Dans un revirement surprenant, Trump a également minimisé l'importance du détroit d'Ormuz, un passage maritime clé pour le transport de pétrole. Il a indiqué que des pays comme la France devraient gérer eux-mêmes la sécurité de leurs approvisionnements énergétiques, affirmant : "Si la France ou un autre pays désire du pétrole ou du gaz, ils se débrouilleront seuls".
Menaces iraniennes contre les entreprises américaines
Dans le même temps, l'Iran a intensifié ses tensions en menaçant des entreprises américaines majeures, telles que Google, Apple et Tesla, qu'elle accuse d'espionnage.
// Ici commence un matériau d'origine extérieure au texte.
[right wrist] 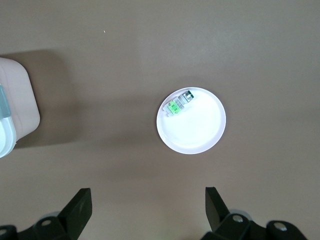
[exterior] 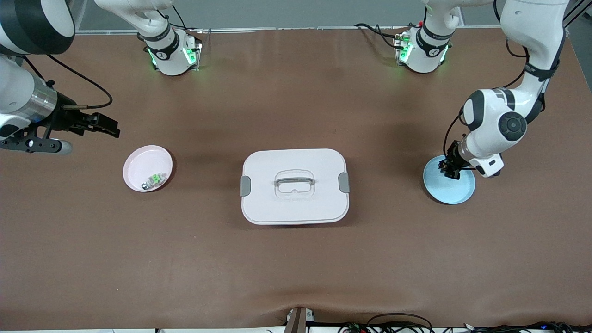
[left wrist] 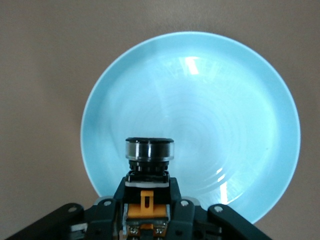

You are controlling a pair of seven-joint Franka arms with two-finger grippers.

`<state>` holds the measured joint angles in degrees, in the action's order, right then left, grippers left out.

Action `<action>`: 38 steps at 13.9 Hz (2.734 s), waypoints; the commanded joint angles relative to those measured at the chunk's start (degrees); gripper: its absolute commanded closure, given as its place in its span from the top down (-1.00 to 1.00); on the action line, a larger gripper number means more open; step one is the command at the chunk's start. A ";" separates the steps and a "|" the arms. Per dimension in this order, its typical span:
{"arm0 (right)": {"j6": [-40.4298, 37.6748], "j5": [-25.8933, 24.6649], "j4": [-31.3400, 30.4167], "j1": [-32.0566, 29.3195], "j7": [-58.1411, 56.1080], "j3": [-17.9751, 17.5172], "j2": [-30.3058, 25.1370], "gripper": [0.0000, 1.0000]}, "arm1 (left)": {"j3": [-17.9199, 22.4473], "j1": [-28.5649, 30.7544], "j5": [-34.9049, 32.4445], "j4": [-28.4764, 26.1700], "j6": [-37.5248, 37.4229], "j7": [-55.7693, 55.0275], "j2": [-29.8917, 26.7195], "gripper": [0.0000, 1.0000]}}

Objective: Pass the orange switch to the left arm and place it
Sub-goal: 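Carry the switch with the left gripper while the right gripper retracts, then lower the orange switch onto the blue plate with the left gripper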

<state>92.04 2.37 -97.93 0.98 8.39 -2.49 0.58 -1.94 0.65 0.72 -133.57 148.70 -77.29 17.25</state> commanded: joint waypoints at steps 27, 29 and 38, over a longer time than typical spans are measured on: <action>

Les Gardiens de la Révolution ont même promis "destruction" des infrastructures de ces entreprises en représailles à toute action hostile contre l'Iran.
Des explosions ont été rapportées à Téhéran, touchant plusieurs installations industrielles, en réponse aux tensions croissantes. Des complexes sidérurgiques et une usine de dessalement ont été affectés, témoignant des répercussions de cette crise.
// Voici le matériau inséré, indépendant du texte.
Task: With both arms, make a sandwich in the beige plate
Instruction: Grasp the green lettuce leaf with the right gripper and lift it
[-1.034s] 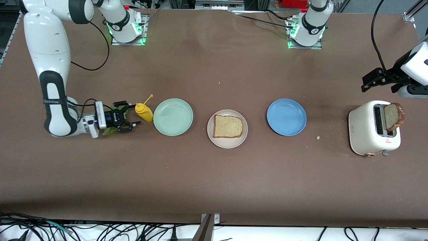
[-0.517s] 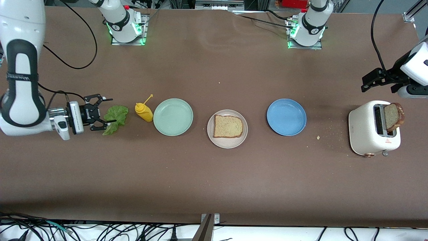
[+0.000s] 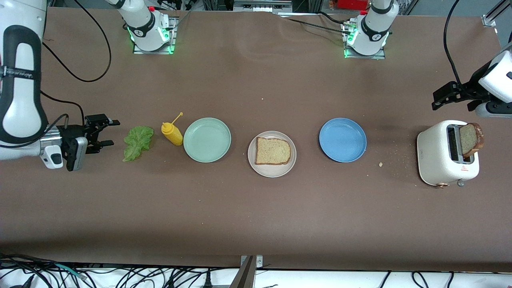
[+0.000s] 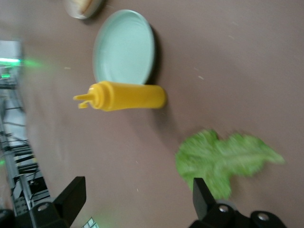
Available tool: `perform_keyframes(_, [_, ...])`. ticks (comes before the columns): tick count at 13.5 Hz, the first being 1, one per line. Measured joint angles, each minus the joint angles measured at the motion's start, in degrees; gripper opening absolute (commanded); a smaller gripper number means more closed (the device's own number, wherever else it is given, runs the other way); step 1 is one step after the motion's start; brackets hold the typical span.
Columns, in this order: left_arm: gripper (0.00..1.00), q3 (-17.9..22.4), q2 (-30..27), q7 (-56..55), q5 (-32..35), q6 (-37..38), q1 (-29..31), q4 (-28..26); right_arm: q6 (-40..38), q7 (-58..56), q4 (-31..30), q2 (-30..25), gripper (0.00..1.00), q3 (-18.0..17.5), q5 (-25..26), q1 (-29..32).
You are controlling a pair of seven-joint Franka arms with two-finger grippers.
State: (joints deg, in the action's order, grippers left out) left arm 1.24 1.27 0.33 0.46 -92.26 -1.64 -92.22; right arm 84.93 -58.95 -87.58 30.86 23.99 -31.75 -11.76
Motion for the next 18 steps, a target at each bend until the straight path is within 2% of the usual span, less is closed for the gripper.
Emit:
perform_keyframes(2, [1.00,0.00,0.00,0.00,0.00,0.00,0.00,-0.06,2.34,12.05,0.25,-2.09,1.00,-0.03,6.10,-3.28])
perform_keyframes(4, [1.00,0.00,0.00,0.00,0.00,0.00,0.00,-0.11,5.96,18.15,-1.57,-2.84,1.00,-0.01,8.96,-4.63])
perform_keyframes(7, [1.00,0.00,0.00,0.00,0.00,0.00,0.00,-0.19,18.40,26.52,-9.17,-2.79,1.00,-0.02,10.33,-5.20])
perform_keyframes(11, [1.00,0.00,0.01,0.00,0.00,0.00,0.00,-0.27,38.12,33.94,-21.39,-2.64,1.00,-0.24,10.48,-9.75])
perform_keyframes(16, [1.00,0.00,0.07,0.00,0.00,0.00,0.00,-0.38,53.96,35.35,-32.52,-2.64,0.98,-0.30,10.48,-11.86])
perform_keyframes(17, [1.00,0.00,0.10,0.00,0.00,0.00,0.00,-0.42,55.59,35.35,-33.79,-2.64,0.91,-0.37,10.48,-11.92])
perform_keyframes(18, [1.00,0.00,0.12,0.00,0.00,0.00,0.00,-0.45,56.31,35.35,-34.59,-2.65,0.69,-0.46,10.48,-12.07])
Les discours à venir de Trump
Le ministre américain de la Défense, Pete Hegseth, a qualifié les jours à venir de "décisifs" pour la situation. Pendant ce temps, Donald Trump prévoit de s'adresser à la nation dans la nuit de mercredi à jeudi pour fournir des mises à jour cruciales concernant l'Iran. Les yeux du monde entier restent rivés sur cette crise, alors que les implications géopolitiques sont profondes.